YOUR GOAL
Emit a verbatim copy of the lines running from the line with "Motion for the" through the end of the material below.

------------------------------

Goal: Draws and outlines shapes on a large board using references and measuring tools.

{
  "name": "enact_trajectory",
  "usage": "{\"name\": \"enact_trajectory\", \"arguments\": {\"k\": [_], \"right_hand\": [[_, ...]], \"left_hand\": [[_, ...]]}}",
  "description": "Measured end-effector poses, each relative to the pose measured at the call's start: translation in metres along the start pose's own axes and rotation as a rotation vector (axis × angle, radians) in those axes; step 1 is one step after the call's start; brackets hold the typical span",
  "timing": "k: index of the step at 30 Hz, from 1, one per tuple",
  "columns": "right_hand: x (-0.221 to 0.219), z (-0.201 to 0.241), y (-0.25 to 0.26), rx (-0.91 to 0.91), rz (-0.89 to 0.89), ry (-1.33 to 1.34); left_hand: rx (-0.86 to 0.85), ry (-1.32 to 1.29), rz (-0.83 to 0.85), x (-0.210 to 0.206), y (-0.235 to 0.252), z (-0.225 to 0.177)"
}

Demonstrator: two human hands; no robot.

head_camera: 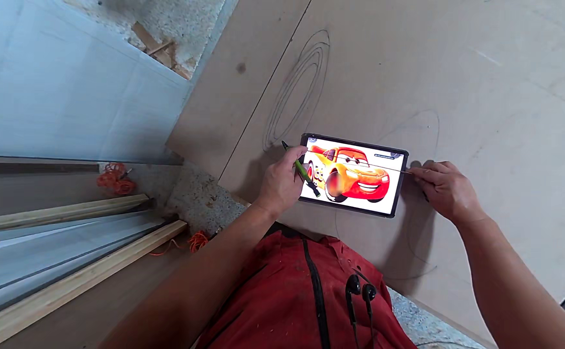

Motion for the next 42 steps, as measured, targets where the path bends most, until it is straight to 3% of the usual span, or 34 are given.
{"name": "enact_trajectory", "arguments": {"k": [36, 39, 42], "right_hand": [[0.001, 0.0, -0.002, -0.015, -0.006, 0.012], [0.006, 0.006, -0.018, -0.125, -0.096, 0.116], [0.001, 0.014, -0.055, -0.372, -0.258, 0.274]], "left_hand": [[-0.016, -0.011, -0.004, 0.001, 0.0, 0.0], [-0.065, -0.019, 0.0, 0.012, -0.001, -0.002], [-0.099, -0.054, -0.001, 0.026, -0.002, 0.012]]}}
Point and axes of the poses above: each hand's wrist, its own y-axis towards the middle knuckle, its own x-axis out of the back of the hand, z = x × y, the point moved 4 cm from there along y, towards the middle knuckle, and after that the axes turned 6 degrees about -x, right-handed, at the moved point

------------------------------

RESULT OF THIS TASK
Motion for the next 42 steps, as measured, targets where the path bends most, until it is straight to 3% of the usual span, or 34 are given.
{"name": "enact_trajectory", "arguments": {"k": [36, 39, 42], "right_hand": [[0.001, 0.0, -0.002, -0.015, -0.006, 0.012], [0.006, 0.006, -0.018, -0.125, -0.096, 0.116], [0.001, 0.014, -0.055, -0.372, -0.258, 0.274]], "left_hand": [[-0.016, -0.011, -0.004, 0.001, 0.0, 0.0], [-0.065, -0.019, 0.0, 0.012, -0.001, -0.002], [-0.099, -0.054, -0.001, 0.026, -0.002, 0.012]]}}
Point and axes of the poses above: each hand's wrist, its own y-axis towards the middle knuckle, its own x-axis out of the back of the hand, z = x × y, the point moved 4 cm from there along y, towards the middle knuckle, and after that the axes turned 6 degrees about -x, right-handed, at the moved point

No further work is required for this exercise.